Le congrès même est un partage scientifique. On va développer des thèmes entrant dans le cadre de ces gros thèmes. Ce sera essentiellement des travaux scientifiques sur deux jours (16 et 17 novembre) portant sur la pathologie ORL de l’enfant. Elle est variée, ça peut être des infections, des traumatismes, des tumeurs, des malformations. etc. On va passer tout cela en revue.

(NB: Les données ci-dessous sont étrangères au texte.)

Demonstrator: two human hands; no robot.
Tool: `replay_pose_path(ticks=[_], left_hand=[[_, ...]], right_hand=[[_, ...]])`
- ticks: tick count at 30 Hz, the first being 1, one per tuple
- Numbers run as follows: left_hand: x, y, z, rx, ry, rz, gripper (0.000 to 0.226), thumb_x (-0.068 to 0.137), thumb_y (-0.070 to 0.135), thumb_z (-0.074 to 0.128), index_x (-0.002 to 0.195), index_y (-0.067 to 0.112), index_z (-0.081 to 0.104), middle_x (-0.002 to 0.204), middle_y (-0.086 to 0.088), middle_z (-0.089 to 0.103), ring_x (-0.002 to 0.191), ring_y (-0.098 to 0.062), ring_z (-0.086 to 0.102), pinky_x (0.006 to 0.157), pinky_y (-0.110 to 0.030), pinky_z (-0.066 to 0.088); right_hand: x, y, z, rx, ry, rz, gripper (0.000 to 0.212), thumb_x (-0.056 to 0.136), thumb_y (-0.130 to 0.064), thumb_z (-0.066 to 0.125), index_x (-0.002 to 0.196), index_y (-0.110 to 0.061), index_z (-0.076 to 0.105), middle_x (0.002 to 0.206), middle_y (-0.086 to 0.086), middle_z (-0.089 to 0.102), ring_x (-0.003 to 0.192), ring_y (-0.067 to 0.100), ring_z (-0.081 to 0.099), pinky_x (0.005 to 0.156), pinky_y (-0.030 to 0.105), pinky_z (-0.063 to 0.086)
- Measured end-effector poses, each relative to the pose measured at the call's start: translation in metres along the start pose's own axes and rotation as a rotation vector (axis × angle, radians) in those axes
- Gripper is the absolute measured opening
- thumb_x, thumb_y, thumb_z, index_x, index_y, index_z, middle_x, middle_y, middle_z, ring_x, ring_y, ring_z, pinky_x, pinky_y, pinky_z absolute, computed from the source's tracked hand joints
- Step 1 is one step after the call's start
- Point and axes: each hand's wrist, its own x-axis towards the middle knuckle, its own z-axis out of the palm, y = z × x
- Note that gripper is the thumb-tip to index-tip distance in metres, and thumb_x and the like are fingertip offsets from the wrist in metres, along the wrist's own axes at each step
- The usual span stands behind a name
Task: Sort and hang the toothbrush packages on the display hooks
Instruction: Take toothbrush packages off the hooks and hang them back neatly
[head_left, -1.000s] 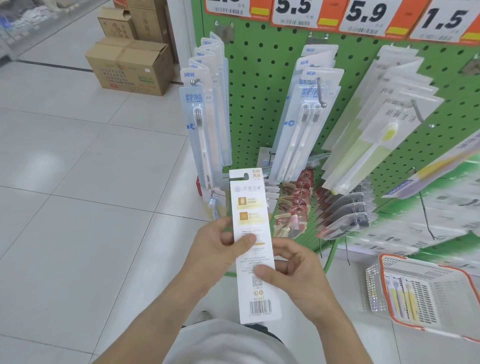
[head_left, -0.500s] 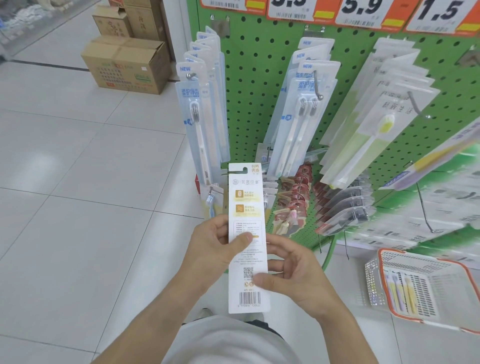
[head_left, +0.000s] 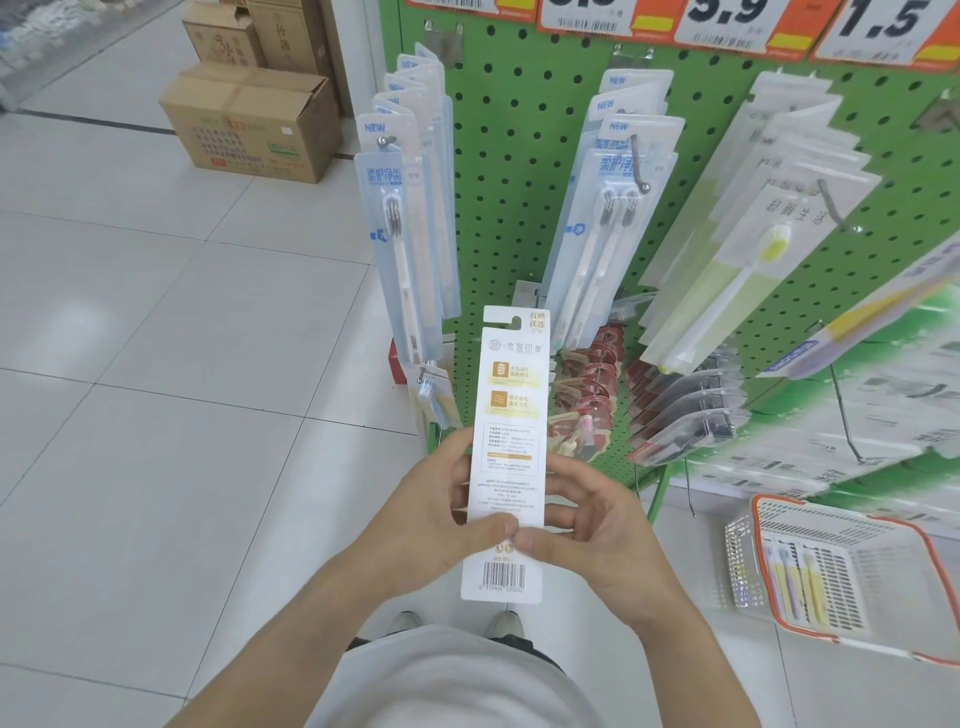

Le troisième jour sera consacré à la JMS proprement dite. On aura des conférences et on va parler de la difficulté de la prise en charge des personnes malentendantes. Il y en a qui vont venir donner leurs témoignages et c’est là qu’on va partager l’expérience du traitement de la surdité grave, de la surdité cophotique, c’est-à-dire que la personne n’entend rien. Il y a des indications aussi par rapport à cette prise en charge et ce ne sont pas tous les cas qu’on peut opérer.

Quelles sont vos attentes à l’issue de ce VIe congrès ?

A l’issue de ce VIe congrès, nous aimerions que les gens connaissent davantage la discipline et, en particulier, les aspects concernant la pathologie de l’enfant.   Aussi, que tous les acteurs soient imprégnés de la nécessité de la prise en charge des personnes malentendantes, des personnes sourdes, notamment la surdité grave, la surdité importante parce que la baisse de l’audition varie. Il y a des cas où la personne n’entend pas du tout et il y a des possibilités encore de prise en charge qui s’offrent aux pays du Nord et que nous n’avons pas ici et auxquelles des pays de la sous-région commencent à s’y intéresser. Nous allons partager au cours de ce congrès les expériences de la Côte d’Ivoire et du Sénégal.